- _AVAILABLE RECORDS_:
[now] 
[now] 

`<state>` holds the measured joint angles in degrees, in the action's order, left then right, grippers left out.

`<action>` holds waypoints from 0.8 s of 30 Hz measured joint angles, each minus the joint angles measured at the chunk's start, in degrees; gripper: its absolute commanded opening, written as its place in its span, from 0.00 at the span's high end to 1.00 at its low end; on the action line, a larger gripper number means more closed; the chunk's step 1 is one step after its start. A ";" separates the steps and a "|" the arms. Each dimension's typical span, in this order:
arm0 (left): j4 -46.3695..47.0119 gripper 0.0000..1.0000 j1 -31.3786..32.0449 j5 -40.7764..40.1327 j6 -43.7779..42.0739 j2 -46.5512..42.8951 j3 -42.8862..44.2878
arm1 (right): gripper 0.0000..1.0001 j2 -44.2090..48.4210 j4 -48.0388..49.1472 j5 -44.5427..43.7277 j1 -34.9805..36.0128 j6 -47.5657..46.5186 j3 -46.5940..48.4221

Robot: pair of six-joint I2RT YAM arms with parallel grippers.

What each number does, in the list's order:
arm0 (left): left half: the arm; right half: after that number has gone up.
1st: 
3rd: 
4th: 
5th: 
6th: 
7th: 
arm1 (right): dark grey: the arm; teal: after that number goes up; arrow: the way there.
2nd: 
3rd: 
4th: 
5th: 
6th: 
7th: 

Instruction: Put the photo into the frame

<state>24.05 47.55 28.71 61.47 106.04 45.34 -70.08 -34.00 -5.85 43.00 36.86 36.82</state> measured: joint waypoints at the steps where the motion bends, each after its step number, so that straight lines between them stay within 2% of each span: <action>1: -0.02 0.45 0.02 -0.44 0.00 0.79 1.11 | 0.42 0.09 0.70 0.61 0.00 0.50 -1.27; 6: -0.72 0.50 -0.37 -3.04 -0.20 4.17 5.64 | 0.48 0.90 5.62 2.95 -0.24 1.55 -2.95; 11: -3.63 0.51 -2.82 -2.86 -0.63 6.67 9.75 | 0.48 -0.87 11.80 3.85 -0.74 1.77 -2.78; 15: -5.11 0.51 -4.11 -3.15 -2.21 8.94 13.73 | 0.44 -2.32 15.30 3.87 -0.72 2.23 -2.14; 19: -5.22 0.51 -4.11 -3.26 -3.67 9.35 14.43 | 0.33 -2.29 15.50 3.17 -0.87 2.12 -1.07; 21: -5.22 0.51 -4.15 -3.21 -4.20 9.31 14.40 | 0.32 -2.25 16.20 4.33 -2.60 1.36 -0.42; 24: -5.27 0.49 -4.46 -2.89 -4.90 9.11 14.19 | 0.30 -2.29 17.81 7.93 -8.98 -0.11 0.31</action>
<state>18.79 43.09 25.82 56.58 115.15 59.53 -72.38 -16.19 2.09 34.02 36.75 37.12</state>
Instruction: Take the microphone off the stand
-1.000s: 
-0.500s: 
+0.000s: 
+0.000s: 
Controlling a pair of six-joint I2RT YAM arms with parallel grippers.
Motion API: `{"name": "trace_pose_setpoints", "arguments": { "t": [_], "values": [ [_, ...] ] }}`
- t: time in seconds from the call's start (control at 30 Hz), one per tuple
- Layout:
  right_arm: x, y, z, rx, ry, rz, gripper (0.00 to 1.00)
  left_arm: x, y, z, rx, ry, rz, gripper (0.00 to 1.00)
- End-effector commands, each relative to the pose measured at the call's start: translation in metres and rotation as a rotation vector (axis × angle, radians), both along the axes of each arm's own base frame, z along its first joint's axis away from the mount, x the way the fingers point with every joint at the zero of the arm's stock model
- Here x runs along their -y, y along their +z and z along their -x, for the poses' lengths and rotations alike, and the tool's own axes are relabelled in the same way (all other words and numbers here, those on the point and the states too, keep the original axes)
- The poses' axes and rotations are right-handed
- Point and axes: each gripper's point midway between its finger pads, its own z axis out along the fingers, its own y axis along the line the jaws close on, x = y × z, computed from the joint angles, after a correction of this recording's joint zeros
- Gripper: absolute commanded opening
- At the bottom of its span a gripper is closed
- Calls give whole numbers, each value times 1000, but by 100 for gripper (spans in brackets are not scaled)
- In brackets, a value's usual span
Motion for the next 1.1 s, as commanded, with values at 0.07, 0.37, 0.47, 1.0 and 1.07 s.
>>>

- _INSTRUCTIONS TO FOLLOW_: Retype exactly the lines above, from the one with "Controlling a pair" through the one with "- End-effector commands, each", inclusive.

- _ANSWER TO THIS EXERCISE_:
Controlling a pair of six-joint I2RT YAM arms with parallel grippers.
Motion API: `{"name": "trace_pose_setpoints", "arguments": { "t": [_], "values": [ [_, ...] ] }}`
- t: time in seconds from the call's start (control at 30 Hz), one per tuple
- Layout:
  right_arm: x, y, z, rx, ry, rz, gripper (0.00 to 1.00)
  left_arm: x, y, z, rx, ry, rz, gripper (0.00 to 1.00)
- End-effector commands, each relative to the pose measured at the call's start: translation in metres and rotation as a rotation vector (axis × angle, radians), both along the axes of each arm's own base frame, z along its first joint's axis away from the mount, x the way the fingers point with every joint at the zero of the arm's stock model

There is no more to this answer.